Trying to bench two code samples and I'm getting different results @time vs @btime

I have a DataFrame “results” that is sorted by _.date. I’m experimenting to see the difference between using a filter (A):
results |> @filter(_.date >= Dates.Date(2018,1,1) && _.date <= Dates.Date(2019,1,1))
vs direct indexing (B):

let idx_first = findfirst(dt -> dt == Dates.Date(2018,1,1), results.date)
       idx_last = findlast(dt -> dt == Dates.Date(2019,1,1), results.date)
       @view results[idx_first:idx_last, :]
end

When running @time I get (I’ve ran @time several times in a row, so no JIT involved):
(A): 0.013382 seconds (5.74 k allocations: 336.941 KiB)
(B): 172.499 μs (12 allocations: 416 bytes)
Clearly (B) wins. But when I run @btime in front of the two code samples I get:
(A): 60.500 μs (121 allocations: 8.31 KiB)
(B): 0.040810 seconds (104.54 k allocations: 6.316 MiB)
and (B) does a lot of allocations, thus (A) wins.
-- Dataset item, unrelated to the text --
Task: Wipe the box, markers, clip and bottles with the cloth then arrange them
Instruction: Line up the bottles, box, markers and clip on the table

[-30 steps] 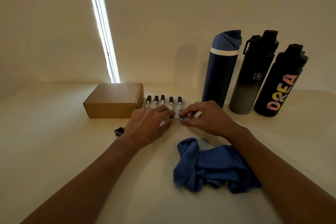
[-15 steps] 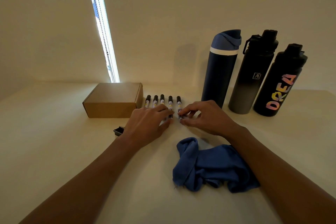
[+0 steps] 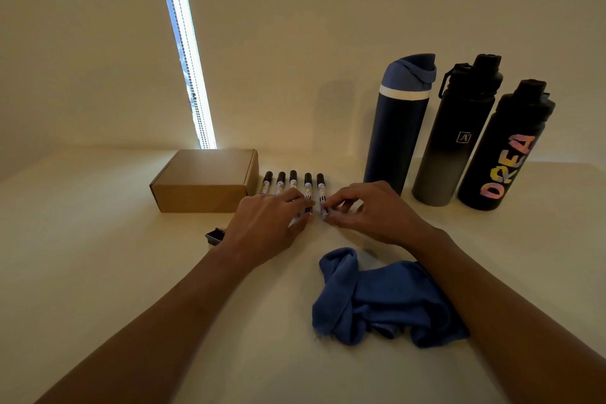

Can someone explain this to me?

When I collect both into dataframes at the end
results |> @filter(_.date >= Dates.Date(2018,1,1) && _.date <= Dates.Date(2019,1,1)) |> DataFrame
vs

let idx_first = findfirst(dt -> dt == Dates.Date(2018,1,1), results.date)
       idx_last = findlast(dt -> dt == Dates.Date(2019,1,1), results.date)
       results[idx_first:idx_last, :] |> DataFrame
end

then (B) is the clear winner in both (@time vs @btime) cases.

The result using @time is expected to be very noisy for short duration tasks, solving this problem is the whole purpose of @btime. I would thus not use @time at all and only use @btime for benchmarking tasks that takes less than a second or so.

7 Likes

Yes, and @time may also measure compilation time. But there is a real discrepancy here, because @btime returns the minimum, so it should just win over @time.

1 Like

The @benchmark macro would give you more information such as min/max/mean of the trials, should that be desired.

2 Likes